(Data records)
........

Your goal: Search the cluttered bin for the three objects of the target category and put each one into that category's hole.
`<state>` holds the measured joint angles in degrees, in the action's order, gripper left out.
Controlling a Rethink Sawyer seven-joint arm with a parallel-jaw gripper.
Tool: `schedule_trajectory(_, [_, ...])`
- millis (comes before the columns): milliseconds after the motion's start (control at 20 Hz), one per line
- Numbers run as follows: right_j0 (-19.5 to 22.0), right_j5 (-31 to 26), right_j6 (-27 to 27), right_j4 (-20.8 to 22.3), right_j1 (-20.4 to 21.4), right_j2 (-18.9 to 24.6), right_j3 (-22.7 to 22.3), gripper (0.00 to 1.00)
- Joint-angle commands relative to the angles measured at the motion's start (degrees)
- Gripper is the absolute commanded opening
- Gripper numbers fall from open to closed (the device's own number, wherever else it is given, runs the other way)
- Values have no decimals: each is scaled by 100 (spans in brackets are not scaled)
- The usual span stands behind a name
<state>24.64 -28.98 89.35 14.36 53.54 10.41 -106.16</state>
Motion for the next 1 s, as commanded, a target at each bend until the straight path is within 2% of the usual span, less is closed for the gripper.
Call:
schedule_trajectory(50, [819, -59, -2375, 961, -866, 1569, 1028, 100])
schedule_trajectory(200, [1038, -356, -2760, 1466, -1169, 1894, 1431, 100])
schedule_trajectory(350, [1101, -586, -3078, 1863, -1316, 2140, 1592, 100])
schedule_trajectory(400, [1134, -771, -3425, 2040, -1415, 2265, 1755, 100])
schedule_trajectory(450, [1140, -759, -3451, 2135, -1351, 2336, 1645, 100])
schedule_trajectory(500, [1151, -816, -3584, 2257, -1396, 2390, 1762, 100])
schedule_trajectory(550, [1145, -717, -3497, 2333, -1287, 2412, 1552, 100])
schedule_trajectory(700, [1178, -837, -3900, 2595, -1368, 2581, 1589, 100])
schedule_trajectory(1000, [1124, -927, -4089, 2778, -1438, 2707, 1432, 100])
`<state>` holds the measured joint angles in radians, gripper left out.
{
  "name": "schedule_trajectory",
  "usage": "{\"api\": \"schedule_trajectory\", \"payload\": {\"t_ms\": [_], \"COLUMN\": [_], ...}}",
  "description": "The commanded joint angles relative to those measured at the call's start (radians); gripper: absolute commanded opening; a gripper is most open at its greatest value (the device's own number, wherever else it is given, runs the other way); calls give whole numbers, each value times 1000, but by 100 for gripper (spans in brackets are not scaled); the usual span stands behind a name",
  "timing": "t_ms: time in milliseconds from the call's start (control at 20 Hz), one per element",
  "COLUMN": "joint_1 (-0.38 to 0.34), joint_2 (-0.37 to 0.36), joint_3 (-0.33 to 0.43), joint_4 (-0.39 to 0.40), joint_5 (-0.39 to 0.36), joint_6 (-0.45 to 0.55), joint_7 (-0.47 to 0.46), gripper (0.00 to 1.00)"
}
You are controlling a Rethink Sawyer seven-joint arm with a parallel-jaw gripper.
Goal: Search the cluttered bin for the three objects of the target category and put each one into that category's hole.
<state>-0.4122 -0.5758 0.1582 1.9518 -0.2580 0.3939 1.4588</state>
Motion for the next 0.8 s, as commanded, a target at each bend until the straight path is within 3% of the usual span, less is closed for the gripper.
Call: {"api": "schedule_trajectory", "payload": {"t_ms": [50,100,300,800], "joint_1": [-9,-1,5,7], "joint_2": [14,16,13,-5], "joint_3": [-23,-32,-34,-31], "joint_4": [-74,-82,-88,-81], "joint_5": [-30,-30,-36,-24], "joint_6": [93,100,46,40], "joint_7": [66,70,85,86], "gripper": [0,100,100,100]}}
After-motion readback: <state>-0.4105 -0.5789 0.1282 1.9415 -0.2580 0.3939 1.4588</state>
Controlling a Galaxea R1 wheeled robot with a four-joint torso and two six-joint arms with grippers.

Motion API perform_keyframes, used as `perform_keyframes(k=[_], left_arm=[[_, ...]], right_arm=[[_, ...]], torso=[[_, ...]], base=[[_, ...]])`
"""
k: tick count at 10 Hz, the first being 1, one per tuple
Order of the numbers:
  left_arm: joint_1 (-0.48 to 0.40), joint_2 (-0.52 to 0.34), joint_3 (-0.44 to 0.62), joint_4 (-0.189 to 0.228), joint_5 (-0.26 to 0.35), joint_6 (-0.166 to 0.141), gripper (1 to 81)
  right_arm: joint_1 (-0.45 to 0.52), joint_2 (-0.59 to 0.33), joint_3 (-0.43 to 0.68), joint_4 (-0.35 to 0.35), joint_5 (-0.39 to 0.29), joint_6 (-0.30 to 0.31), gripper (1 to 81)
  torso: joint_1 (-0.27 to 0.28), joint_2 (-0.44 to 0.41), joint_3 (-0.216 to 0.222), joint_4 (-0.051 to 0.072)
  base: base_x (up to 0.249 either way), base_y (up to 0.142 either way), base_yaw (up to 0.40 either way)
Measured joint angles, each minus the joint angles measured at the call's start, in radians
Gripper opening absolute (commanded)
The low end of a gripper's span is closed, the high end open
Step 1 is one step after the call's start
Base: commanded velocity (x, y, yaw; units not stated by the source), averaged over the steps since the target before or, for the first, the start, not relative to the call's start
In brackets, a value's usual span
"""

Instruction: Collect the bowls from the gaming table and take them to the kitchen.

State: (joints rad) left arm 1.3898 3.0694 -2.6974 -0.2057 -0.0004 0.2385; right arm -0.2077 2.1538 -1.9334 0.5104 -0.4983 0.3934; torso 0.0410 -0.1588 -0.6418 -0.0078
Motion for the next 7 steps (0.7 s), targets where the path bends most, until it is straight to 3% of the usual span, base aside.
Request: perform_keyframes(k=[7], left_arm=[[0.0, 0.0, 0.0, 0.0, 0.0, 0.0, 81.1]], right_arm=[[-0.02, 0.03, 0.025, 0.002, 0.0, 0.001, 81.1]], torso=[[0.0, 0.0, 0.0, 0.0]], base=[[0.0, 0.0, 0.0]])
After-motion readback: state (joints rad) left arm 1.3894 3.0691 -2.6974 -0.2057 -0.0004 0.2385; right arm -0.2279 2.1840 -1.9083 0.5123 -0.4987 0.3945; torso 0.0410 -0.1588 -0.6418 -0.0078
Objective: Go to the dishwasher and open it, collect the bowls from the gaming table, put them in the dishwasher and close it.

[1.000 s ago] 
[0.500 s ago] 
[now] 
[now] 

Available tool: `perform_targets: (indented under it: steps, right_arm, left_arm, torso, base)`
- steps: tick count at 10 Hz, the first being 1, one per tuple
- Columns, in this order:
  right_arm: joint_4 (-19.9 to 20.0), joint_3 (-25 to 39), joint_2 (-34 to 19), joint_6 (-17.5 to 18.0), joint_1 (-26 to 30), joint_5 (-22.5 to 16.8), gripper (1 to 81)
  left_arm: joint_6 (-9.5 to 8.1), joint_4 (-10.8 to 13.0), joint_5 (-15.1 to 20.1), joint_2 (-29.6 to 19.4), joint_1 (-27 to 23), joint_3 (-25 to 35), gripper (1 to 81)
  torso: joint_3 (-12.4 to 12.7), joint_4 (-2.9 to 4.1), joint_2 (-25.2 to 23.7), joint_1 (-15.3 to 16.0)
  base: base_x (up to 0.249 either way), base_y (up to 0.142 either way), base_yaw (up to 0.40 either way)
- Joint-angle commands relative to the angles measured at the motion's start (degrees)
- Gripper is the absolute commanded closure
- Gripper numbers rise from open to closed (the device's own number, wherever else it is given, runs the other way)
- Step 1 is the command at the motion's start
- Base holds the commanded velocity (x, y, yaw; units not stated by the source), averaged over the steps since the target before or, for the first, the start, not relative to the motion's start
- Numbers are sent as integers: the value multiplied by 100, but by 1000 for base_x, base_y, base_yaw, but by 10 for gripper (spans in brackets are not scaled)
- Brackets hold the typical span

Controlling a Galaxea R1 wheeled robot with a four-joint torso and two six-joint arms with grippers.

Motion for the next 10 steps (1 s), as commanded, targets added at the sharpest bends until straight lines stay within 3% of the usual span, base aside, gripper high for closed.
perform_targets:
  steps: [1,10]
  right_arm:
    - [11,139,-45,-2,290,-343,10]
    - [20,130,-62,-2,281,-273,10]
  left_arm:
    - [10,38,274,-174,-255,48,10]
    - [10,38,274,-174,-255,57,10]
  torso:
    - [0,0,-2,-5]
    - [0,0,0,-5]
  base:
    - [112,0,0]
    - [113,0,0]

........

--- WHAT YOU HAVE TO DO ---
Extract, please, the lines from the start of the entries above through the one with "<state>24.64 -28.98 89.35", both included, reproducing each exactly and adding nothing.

--- EXERCISE RESULT ---
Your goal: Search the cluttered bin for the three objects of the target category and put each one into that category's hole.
`<state>` holds the measured joint angles in degrees, in the action's order, gripper left out.
Controlling a Rethink Sawyer seven-joint arm with a parallel-jaw gripper.
Tool: `schedule_trajectory(_, [_, ...])`
- millis (comes before the columns): milliseconds after the motion's start (control at 20 Hz), one per line
- Numbers run as follows: right_j0 (-19.5 to 22.0), right_j5 (-31 to 26), right_j6 (-27 to 27), right_j4 (-20.8 to 22.3), right_j1 (-20.4 to 21.4), right_j2 (-18.9 to 24.6), right_j3 (-22.7 to 22.3), gripper (0.00 to 1.00)
- Joint-angle commands relative to the angles measured at the motion's start (degrees)
- Gripper is the absolute commanded opening
- Gripper numbers fall from open to closed (the device's own number, wherever else it is given, runs the other way)
- Values have no decimals: each is scaled by 100 (spans in brackets are not scaled)
- The usual span stands behind a name
<state>24.64 -28.98 89.35 14.36 53.54 10.41 -106.16</state>

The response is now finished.